Saturday, August 28, 2010
When Katelyn was 4, she began taking speech therapy. At first she was the only one in her time slot but soon another little girl joined the therapy sessions. Katelyn and Allison became fast friends. The mom and I got along great too. We even learned we were both LDS just in different stakes. In 2008 there were boundary line changes and our section of our former ward/stake got transferred over to Cerritos 1st Ward. Our first Sunday, to our delight, was Allison and her family. Katelyn was greeted with a big hug from her old friend even though we hadn't seen her in more than a year. It sure made attending a new ward so much easier for a child who has trouble with adjusting to new things.
Yesterday we got the news no parent wants to hear....even when the child isn't your own....Allison passed away in her sleep Sometime in the wee hours of Thursday night/Friday morning. At this time cause unknown. The first thing I did was hug my daughters tighter as I burst into tears. We were on our way out the door for the Cerritos Stake mother-daughter campout and Katelyn was excited to go and play with friends. She was esp looking forward to seeing Allison. She's the kind of child who would hound me forever asking where her friend was so I had to sit her down and explain to her. Now she's handling it as best as can be for a child on the autism spectrum. She grasps it on some level but her grieving process, I realized after she dealt with the loss of another friend's mother earlier this year, is completely different than normal developed kids. But I can still tell this is tough on her.
I'm struggling with it more. I have so many emotions running through my head. Why them? Not that I want it to be me....but why am I so blessed to still have my two children to hug? What if it were me in the same shoes? And this is just to name a few. As parents we all have the idea at the back of our mind that we will go before our kids. None of us ever expects our kids to go before us. And then in the blink of an eye, one little girl is taken from her earthly parents to return again to her heavenly parents. Right now there is comfort in knowing that Allison had such a desire to do the Lord's will in her short 8 years on this earth...even to having her family leave a local amusement park early so she could go to her baptism interview when the bishop called while they were having a family outing. We weren't able to make it, the aforementionned little girl who lost her mom was also baptized the same day. But I know how excited Allison was and I know it was a special day with family and friends and sharing the day with two cousins who were also baptized that same day. I know there's a greater reason, one none of us can comprehend right now, as to why her time on earth short and why it happened without warning. Thankfully we can rely on the Lord to comfort us and heal our aching hearts.
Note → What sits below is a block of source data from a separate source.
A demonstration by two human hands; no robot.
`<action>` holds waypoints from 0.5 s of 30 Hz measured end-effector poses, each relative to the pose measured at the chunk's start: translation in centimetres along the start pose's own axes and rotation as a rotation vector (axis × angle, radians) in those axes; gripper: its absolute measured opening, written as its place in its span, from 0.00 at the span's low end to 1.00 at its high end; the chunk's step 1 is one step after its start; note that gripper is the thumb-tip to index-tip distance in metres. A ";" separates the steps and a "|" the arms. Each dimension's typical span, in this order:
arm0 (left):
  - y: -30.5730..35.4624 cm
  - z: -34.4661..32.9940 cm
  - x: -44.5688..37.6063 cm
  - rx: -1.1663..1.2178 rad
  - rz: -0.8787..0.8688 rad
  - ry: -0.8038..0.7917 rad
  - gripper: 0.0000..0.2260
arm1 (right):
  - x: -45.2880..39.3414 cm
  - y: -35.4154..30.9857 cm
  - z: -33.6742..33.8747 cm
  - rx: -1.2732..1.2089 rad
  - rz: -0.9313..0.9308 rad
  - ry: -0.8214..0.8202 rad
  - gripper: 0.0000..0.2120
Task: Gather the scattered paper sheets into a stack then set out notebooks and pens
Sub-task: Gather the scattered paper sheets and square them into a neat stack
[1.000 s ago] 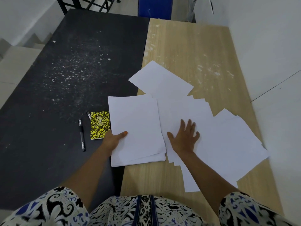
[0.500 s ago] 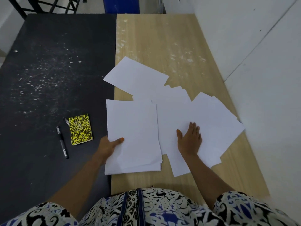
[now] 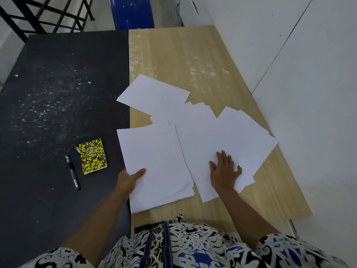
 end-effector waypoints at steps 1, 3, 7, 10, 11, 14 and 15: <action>-0.1 0.1 0.1 0.004 -0.003 0.003 0.21 | -0.1 -0.1 0.1 0.009 -0.001 -0.011 0.26; 0.0 0.1 0.4 0.016 -0.014 0.010 0.21 | -0.1 -0.8 -0.4 0.038 0.027 -0.095 0.32; -0.3 0.4 0.6 0.049 0.008 0.007 0.22 | 1.5 -4.6 -2.4 0.104 0.323 -0.239 0.42; -0.6 1.7 0.5 0.072 0.042 0.026 0.21 | 1.2 -6.0 -3.0 0.059 0.374 -0.207 0.36; -0.6 2.4 0.4 0.080 0.048 0.043 0.20 | 0.7 -6.5 -2.6 0.029 0.382 -0.146 0.30; -0.1 3.8 -0.1 0.093 0.037 0.097 0.21 | -0.8 -8.6 -0.9 -0.049 0.432 0.065 0.10; 0.1 4.2 -0.3 0.104 0.030 0.123 0.22 | -1.3 -9.4 -0.5 -0.057 0.442 0.097 0.05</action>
Point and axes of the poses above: each hand's wrist, its own x-axis away from the middle knuckle, its own z-axis out of the back of the hand, y = z × x, the point moved 8 cm from there along -x, towards the middle knuckle, and after that the axes turned 2 degrees about -x, right-handed, at the moved point
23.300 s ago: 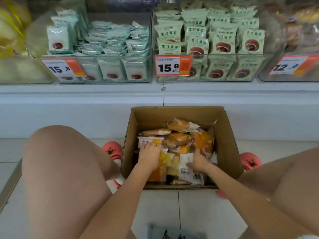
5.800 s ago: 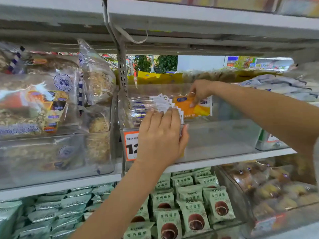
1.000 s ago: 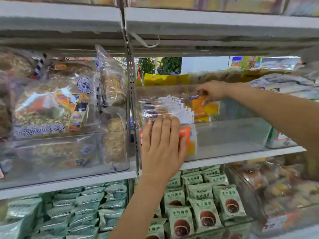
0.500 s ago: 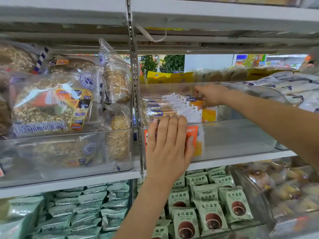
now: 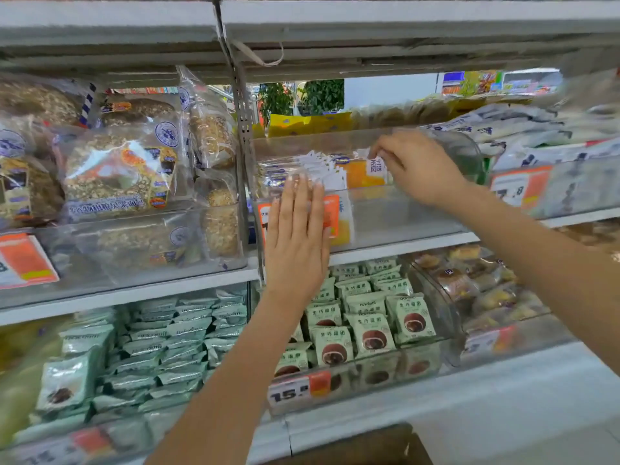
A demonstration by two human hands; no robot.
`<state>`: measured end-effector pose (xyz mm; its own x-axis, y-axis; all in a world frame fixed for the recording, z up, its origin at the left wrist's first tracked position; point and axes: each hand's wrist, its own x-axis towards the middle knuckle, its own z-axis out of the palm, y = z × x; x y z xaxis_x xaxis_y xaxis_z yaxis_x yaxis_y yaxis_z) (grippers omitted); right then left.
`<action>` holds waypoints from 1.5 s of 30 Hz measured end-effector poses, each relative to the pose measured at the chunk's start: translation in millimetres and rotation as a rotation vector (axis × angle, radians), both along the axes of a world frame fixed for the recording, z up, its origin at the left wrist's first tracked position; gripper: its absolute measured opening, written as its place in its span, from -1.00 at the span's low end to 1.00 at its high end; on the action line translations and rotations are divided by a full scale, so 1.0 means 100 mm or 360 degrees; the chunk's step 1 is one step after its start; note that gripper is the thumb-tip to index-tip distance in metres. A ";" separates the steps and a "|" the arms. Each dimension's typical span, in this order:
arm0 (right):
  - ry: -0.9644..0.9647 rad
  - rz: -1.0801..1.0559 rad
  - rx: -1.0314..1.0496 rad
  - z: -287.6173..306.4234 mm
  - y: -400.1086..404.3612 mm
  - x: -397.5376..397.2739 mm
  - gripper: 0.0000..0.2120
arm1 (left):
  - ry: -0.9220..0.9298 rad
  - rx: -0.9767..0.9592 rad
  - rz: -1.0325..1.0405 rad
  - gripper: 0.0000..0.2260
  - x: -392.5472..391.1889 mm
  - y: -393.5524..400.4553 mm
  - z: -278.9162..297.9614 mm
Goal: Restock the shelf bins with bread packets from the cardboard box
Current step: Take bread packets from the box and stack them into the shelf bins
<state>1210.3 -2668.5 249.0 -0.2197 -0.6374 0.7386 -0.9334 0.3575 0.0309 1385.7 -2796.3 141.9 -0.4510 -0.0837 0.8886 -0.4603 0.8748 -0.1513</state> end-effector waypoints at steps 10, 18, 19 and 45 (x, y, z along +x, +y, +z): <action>-0.0460 0.0152 0.0146 -2.75 1.12 1.29 -0.76 | -0.0977 0.0548 -0.0145 -0.65 1.06 0.93 -2.15; -0.1354 -0.0119 0.1462 -4.39 1.31 1.73 -0.59 | -0.1775 0.1344 -0.0149 -0.62 1.88 1.26 -3.28; -0.1486 -0.0116 0.1549 -4.51 1.29 1.78 -0.57 | -0.1904 0.1572 0.0000 -0.60 1.95 1.25 -3.41; -0.1161 -0.0403 0.1348 -4.68 0.92 2.43 -0.77 | -0.0962 0.3327 0.0010 -0.60 2.11 1.35 -3.50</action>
Katelyn told me on the way home from the campout that she wanted to do something special. She brought up the subject all by herself. She said she wanted to take the picture she has with Allison (the one seen above) and get copies of it made. One photo will be for Allison's family. She's going to write down all her memories of Allison to include with the photo. I told her I'd help her do that and we'll make a scrapbook page out of it. The other photo she wants me to put in a frame and she wants me to write or paint "Some friends are angels, Some angels are friends" on it. With tears rolling down my face I said we could definitely do both of those things together.
If I could pass anything on to my girls so that they'll remember Allison it would this: Always keep a smile on your face. Live life to its fullest. Never be afraid to try anything. (if Allison had fears, I never knew them) Love your sister. (Allison was such a wonderful big sister and you could tell the love her little sisters had for her) And above all to follow the teachings of Heavenly Father.
We love you and miss you Allison.
"Some friends are angels......some angels are friends."